Неверный расчет времени, пробки на улицах, да что угодно.

Они все-таки появляются. В пять минут десятого.

– Вы опоздали, – говорю я строго. Не то чтобы меня это сильно волнует, но дисциплина есть дисциплина.

– Мы даже раньше приехали, – говорит Гамей. – Ты сказал в девять.

Я мог бы взбеситься, но, может быть, я действительно сказал “в девять”, хотя я больше доверяю своей памяти, нежели памяти Гамея. Отныне и впредь надо будет записывать все разговоры на диктофон. У диджеев новый автомобиль. Как я понимаю, дедушка-снайпер изрядно подпортил их прежнюю тачку.

– Мы тебя не палим, ты не думай. Просто столько всего навалилось за эти дни, прямо жуть и мрак, – продолжает Гамей. На самом деле меня не волнует, что там было с Гамеем и как тяжела и скорбна его жизнь. Так что я вроде как слушаю его излияния, а сам мысленно репетирую проповедь для Космо. Даже не проповедь, а угрожающую тираду. Это будет не столько внушение, сколько последнее предупреждение: если он не уедет из города уже сегодня, его скормят аллигаторам. А когда Космо уедет, одной проблемой станет меньше. Одна молитва дойдет-таки до ушей Господа Бога – стараниями Тиндейла.

Приняв важную позу, машу рукой диджеям, чтобы открывали багажник, куда они упаковали Космо.

Они открывают багажник.

Оттуда высовывается голова.

Голова явно в бешенстве, и ее можно понять.

– Ну, что? – говорю я Гамею. – Может, ты нас познакомишь?

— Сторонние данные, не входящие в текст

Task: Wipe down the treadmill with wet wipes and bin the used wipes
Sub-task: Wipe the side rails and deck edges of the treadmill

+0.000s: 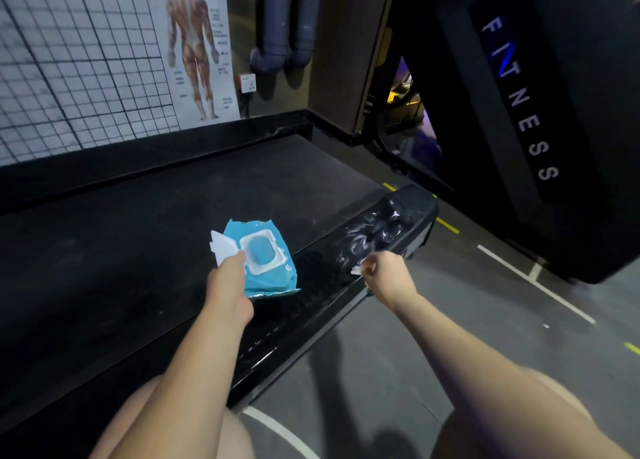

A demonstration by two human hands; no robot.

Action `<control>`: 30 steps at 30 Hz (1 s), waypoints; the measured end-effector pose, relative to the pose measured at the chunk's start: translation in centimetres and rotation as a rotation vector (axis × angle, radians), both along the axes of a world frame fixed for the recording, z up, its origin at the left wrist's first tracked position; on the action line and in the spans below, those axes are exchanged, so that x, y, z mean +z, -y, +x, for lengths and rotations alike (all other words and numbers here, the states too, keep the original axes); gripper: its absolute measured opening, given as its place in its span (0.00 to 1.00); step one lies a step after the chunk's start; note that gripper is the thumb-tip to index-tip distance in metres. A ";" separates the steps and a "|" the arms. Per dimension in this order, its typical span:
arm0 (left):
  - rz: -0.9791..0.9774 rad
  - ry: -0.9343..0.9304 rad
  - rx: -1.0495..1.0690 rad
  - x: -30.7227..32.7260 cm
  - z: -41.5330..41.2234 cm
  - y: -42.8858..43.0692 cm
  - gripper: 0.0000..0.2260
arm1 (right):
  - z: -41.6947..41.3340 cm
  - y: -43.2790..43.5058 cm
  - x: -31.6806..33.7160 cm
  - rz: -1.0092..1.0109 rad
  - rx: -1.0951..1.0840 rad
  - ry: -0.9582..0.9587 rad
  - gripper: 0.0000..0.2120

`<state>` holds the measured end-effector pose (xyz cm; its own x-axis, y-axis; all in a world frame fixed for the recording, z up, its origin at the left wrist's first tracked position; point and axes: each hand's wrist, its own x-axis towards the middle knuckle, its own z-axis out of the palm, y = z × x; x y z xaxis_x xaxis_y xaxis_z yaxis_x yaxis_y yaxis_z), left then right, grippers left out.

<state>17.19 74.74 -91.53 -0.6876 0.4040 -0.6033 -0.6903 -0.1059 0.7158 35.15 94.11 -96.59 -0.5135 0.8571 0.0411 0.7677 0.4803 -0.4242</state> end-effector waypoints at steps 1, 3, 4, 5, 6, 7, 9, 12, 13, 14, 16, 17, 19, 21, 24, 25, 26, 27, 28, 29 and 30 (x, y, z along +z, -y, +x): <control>0.001 0.004 0.002 0.0 -0.1 -0.1 0.18 | -0.5 -0.3 -0.4 0.027 0.023 -0.006 0.06; -0.004 0.007 0.001 -0.2 -0.5 -0.4 0.18 | -1.6 -0.8 -1.3 0.062 0.074 -0.014 0.05; -0.007 0.009 0.001 -0.3 -0.7 -0.5 0.18 | -2.2 -1.0 -1.9 0.070 0.110 -0.008 0.05; -0.009 0.011 0.003 -0.4 -0.9 -0.7 0.18 | -2.8 -1.2 -2.6 0.069 0.147 0.003 0.04; -0.009 0.008 0.005 -0.6 -1.1 -1.0 0.17 | -3.3 -1.3 -3.5 0.056 0.178 0.020 0.05; -0.010 -0.001 0.007 -0.9 -1.3 -1.3 0.17 | -3.8 -1.3 -4.2 0.054 0.203 0.041 0.05; -0.009 -0.020 0.001 -1.3 -1.5 -1.9 0.16 | -4.5 -1.6 -5.7 0.111 0.235 0.060 0.05; -0.016 -0.039 -0.018 -1.8 -1.7 -2.7 0.16 | -4.9 -3.3 -6.5 0.173 0.196 -0.008 0.08; -0.016 -0.048 -0.025 -2.0 -1.8 -3.0 0.16 | -5.0 -3.9 -6.5 0.178 0.184 -0.020 0.09; -0.013 -0.055 -0.033 -2.2 -1.7 -3.2 0.16 | -5.0 -4.5 -6.6 0.178 0.179 -0.025 0.09; -0.011 -0.062 -0.045 -2.4 -1.6 -3.5 0.16 | -5.1 -5.3 -6.6 0.178 0.181 -0.019 0.09; -0.012 -0.067 -0.050 -2.5 -1.6 -3.7 0.16 | -5.2 -5.6 -6.6 0.175 0.179 -0.011 0.09; -0.016 -0.074 -0.058 -2.5 -1.5 -3.8 0.16 | -5.4 -6.7 -6.5 0.159 0.138 0.009 0.09; -0.024 -0.079 -0.060 -2.5 -1.4 -3.8 0.15 | -5.5 -7.9 -6.0 0.117 0.067 0.015 0.09; -0.034 -0.084 -0.044 -2.4 -1.3 -3.8 0.14 | -5.4 -9.2 -4.5 0.052 -0.012 -0.033 0.06; -0.035 -0.084 -0.037 -2.3 -1.2 -3.9 0.14 | -5.3 -9.3 -3.9 0.056 -0.020 -0.063 0.05; -0.034 -0.085 -0.035 -2.3 -1.1 -4.0 0.14 | -5.3 -9.2 -3.3 0.063 -0.015 -0.091 0.05; -0.029 -0.086 -0.036 -2.2 -1.0 -4.1 0.13 | -5.1 -8.9 -2.7 0.071 0.013 -0.108 0.04; -0.028 -0.091 -0.039 -2.2 -0.9 -4.3 0.13 | -5.0 -8.4 -2.2 0.077 0.066 -0.110 0.04; -0.025 -0.096 -0.042 -2.2 -0.8 -4.4 0.13 | -4.7 -7.8 -2.0 0.078 0.144 -0.096 0.03; -0.024 -0.099 -0.046 -2.2 -0.7 -4.5 0.13 | -4.2 -7.2 -2.1 0.075 0.230 -0.080 0.02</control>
<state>16.52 79.26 -93.72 -0.7255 0.4227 -0.5431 -0.6195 -0.0574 0.7829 30.94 101.31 -98.69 -0.6873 0.7111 0.1484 0.6000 0.6709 -0.4357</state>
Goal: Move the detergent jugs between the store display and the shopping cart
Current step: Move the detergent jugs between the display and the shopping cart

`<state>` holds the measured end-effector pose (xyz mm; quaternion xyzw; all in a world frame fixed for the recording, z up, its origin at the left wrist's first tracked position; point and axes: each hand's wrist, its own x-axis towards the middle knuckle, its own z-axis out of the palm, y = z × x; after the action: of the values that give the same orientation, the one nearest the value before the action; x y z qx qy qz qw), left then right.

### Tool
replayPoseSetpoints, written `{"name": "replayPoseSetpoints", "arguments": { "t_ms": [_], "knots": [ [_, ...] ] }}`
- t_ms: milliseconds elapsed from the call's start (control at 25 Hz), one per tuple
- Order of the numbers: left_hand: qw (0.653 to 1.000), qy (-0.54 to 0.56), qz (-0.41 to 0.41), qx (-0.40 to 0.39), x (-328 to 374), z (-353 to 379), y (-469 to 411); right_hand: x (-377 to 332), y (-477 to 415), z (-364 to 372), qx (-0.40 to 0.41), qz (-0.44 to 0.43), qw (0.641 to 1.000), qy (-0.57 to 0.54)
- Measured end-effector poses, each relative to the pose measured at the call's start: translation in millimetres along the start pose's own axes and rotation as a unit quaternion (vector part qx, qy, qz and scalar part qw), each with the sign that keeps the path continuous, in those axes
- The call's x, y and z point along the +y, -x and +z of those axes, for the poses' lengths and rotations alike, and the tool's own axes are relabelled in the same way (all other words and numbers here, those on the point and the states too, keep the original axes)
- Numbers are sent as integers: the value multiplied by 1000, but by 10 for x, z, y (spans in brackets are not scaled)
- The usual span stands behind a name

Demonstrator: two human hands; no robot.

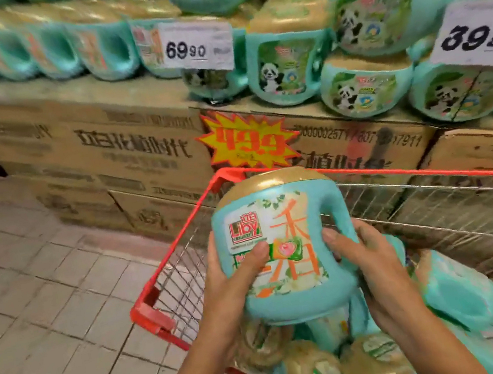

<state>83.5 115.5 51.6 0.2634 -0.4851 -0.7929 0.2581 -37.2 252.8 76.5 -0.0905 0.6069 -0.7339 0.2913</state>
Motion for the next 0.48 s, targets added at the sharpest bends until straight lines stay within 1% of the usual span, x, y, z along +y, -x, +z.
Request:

– Назвать тебя прямо твоим настоящим именем, Тиндейл?

– Почему нет?

– Тиндейл, это Космо. Э… Космо, это Тиндейл.

Я говорю:

– Это не Космо.

– Я не Космо, – говорит голова. Голова совсем не похожа на Космо. Кстати, ее обладатель держится на удивление спокойно для жертвы насильственного похищения. На самом деле “спокойно” – это неверное слово. Он рассержен и зол. – Я говорил им, что я не Космо.

Гамей с Мускатом таращатся друг на друга с таким обиженным видом, как будто их преднамеренно обманули, причем самым что ни на есть злостным образом. Потом каждый из них решает взвалить всю вину на другого, но у них просто нет времени, чтобы сочинить вразумительную историю.

– Я даже не знаю, как так получилось, – бормочет Гамей.

Я знаю, как так получилось, и мог бы им объяснить, что если бы садовая улитка могла двигать фигуры, она обыграла бы их в шахматы за пять ходов, только это уже ничего не даст. Потому что такое не лечится.